To compare the effects of oestrogen alone vs those of oestrogen plus progestin on breast cancer risk, Rowan T. Chlebowski, M.D., Ph.D., of the Los Angeles Biomedical Research Institute at Harbor-UCLA Medical Center and Garnet Anderson, Ph.D., at Fred Hutchinson Cancer Research Center at, looked at data from two randomised, placebo-controlled full scale clinical trials conducted in the WHI.

One trial evaluated oestrogen plus progestin in postmenopausal women with an intact uterus, and the other evaluated oestrogen alone in postmenopausal women with prior hysterectomy. Oestrogen plus progestin statistically significantly increased the risk of breast cancer. In contrast, oestrogen alone use in postmenopausal women with a previous hysterectomy, statistically significantly decreased the risk of breast cancer.

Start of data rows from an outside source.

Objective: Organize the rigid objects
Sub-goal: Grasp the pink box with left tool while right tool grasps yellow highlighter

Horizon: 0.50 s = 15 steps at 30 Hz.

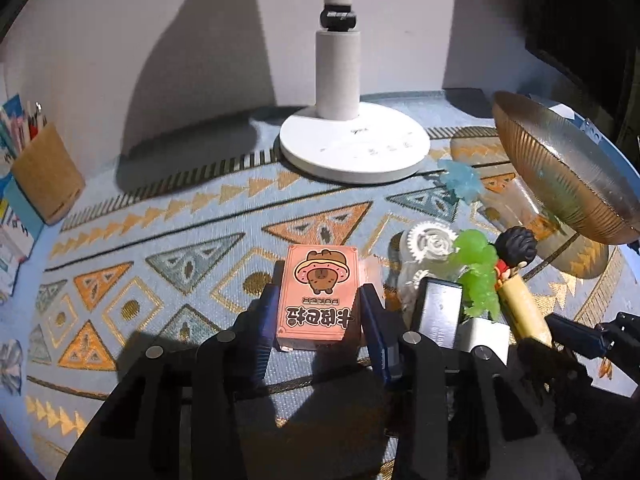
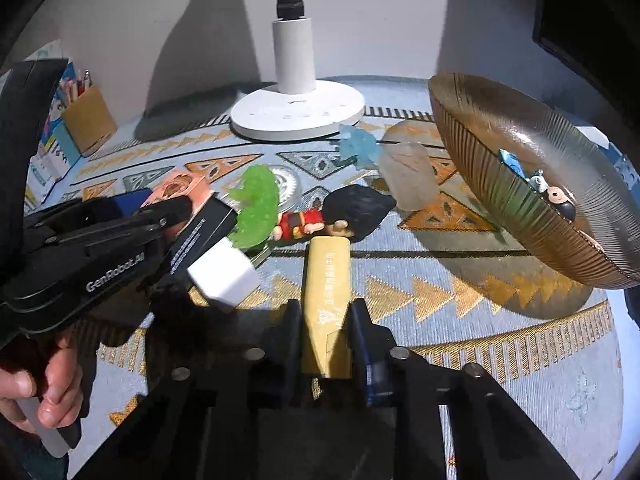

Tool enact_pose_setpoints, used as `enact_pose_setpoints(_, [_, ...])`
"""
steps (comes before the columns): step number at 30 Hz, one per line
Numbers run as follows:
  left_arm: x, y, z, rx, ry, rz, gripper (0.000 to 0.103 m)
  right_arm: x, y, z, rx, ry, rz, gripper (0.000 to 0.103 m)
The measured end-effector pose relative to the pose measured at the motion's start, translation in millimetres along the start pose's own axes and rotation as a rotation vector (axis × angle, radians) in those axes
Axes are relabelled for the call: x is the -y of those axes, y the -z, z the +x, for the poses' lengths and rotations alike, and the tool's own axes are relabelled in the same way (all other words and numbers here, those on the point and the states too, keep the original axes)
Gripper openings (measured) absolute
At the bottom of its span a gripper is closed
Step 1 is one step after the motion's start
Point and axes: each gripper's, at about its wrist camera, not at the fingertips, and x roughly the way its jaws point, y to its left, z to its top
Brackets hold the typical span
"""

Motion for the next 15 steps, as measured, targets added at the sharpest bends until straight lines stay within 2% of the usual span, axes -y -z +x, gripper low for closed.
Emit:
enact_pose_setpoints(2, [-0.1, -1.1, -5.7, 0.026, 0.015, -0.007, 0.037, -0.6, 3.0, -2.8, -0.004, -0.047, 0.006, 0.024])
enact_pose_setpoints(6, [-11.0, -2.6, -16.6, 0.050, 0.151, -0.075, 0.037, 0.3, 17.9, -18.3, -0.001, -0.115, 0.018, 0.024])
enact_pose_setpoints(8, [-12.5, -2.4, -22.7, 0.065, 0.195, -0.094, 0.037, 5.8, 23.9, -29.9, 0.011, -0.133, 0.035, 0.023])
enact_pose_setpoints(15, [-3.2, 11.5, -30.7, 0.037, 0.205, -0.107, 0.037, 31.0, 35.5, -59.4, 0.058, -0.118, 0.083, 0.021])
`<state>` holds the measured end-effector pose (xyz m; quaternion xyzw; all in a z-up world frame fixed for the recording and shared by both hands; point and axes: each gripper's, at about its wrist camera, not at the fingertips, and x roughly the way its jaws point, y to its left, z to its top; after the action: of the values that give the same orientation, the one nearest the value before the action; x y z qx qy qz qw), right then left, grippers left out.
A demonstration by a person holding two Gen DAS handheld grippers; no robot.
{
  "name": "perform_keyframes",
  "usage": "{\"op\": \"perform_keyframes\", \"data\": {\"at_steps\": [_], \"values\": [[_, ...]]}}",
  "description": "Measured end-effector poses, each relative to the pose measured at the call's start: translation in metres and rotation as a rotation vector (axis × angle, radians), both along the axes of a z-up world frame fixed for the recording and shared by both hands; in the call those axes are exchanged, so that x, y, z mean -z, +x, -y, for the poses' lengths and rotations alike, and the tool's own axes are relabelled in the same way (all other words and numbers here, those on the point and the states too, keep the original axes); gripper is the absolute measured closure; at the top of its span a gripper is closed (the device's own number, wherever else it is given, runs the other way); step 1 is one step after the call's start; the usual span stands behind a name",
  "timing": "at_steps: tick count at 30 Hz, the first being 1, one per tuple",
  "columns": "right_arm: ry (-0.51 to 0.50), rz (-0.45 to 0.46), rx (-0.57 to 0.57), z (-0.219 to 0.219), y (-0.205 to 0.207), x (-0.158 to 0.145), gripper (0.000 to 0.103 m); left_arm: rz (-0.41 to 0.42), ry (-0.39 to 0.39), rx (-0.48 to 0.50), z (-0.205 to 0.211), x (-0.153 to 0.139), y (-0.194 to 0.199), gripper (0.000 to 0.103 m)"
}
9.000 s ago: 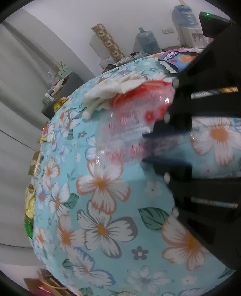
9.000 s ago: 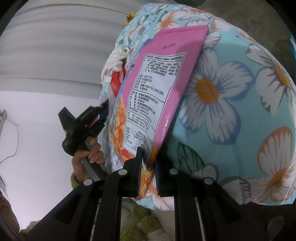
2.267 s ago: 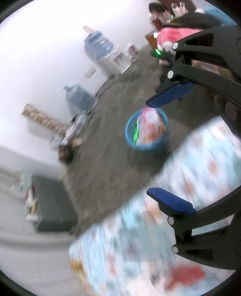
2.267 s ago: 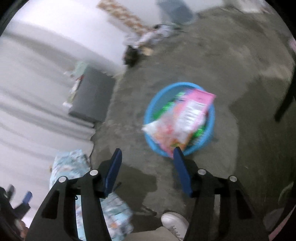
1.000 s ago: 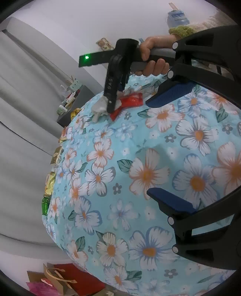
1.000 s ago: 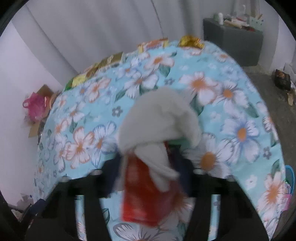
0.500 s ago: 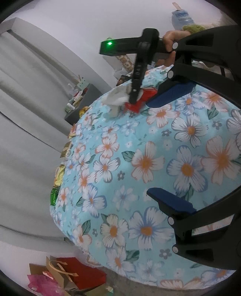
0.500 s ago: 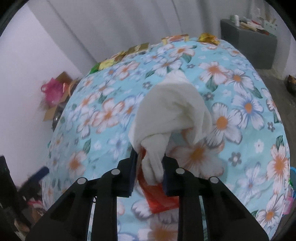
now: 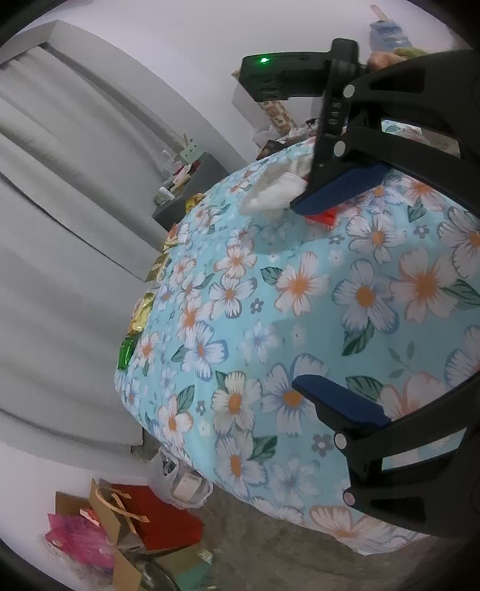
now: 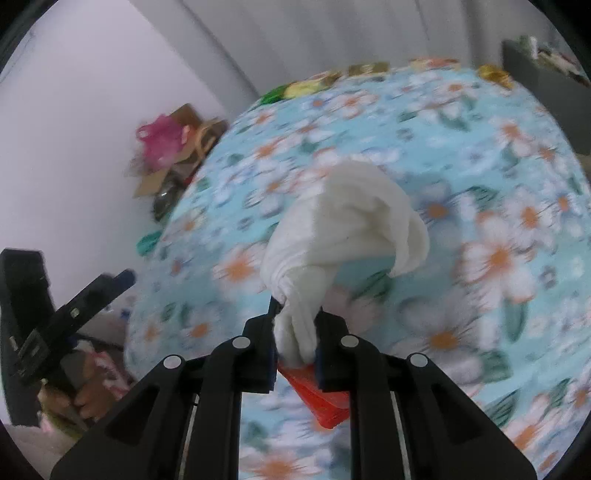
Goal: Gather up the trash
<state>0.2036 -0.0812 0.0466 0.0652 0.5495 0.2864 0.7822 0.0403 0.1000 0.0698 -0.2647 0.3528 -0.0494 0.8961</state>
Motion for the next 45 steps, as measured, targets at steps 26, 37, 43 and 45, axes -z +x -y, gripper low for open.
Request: {"op": "perform_keyframes", "data": {"at_steps": [26,37,43,45], "values": [[0.065,-0.122,0.032,-0.035,-0.031,0.006,0.05,-0.057,-0.012,-0.026,-0.016,0.02,-0.02,0.019],[0.059,-0.041,0.175,-0.002,-0.057,-0.013,0.043,-0.058,-0.051,0.036,-0.012,0.022,-0.015,0.019],[-0.048,0.02,0.194,0.002,-0.064,-0.013,0.037,-0.052,-0.055,0.034,-0.016,0.023,-0.014,0.019],[-0.08,0.028,0.191,0.003,-0.067,-0.011,0.035,-0.054,-0.058,0.032,-0.017,0.024,-0.013,0.019]]}}
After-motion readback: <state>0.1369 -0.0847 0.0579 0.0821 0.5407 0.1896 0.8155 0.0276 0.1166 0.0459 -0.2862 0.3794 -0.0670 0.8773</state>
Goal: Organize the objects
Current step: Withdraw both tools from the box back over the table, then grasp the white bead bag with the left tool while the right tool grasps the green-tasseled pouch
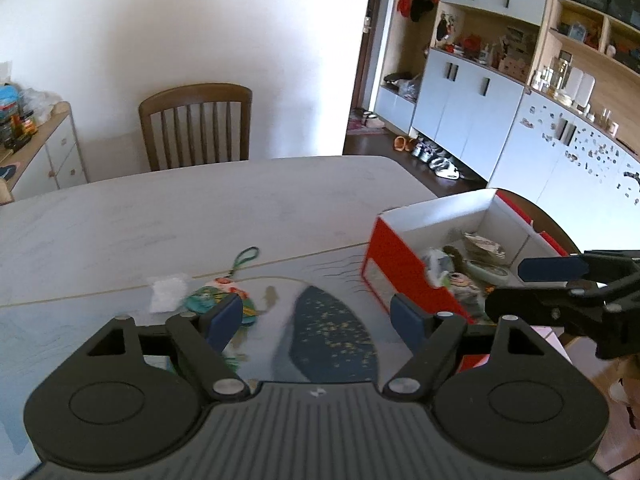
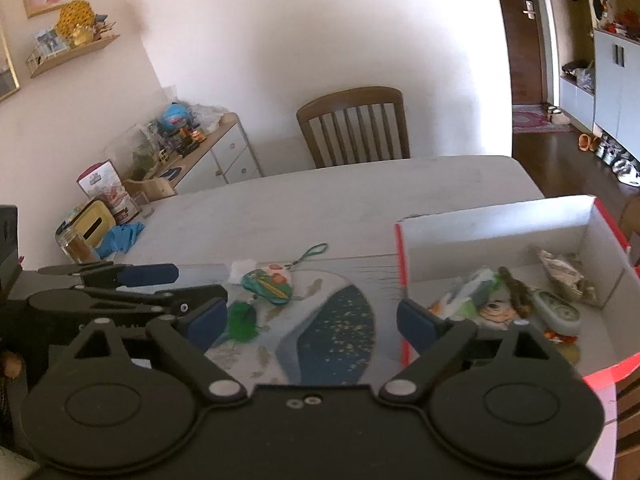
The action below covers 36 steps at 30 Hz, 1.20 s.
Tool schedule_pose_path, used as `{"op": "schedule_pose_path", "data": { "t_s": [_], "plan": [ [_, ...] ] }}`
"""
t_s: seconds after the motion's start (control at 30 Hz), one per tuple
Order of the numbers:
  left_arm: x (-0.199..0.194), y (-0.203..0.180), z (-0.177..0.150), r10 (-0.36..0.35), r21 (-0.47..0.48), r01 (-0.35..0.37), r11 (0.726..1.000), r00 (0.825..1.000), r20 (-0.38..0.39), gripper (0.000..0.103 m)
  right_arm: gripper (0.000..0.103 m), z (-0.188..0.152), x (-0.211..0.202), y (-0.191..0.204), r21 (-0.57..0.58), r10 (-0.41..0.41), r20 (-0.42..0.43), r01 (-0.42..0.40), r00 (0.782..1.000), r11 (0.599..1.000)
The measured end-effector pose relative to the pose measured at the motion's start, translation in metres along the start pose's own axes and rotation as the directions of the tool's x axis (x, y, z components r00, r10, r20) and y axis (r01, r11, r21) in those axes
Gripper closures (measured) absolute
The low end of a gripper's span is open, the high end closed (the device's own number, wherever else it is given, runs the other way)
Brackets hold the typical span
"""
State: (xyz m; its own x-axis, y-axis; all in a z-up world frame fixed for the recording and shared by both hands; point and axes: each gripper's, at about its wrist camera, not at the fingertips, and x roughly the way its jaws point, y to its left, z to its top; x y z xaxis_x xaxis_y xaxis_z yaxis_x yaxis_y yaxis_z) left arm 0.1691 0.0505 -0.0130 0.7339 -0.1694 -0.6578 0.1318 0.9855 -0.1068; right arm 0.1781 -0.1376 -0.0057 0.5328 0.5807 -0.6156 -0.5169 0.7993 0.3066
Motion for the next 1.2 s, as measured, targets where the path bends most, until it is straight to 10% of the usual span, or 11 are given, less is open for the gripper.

The randomised clinical trial findings differ from the predominance of observational studies, which suggested that both oestrogen alone and oestrogen plus progestin increase breast cancer incidence. The authors propose that “an imbalance in the use of mammography with greater screening for hormone users could explain some of the increase in breast cancer incidence with oestrogen alone seen in cohort studies because screened populations have more cancers detected than unscreened populations”.

While the mechanisms underlying the different effects of oestrogen alone and oestrogen plus progestin are not completely understood, the authors state that preclinical and other clinical evidence suggests “the findings in the clinic, taken together with preclinical evidence, indicate that many breast cancers in post-menopausal women can survive only a limited range of oestrogen exposures.”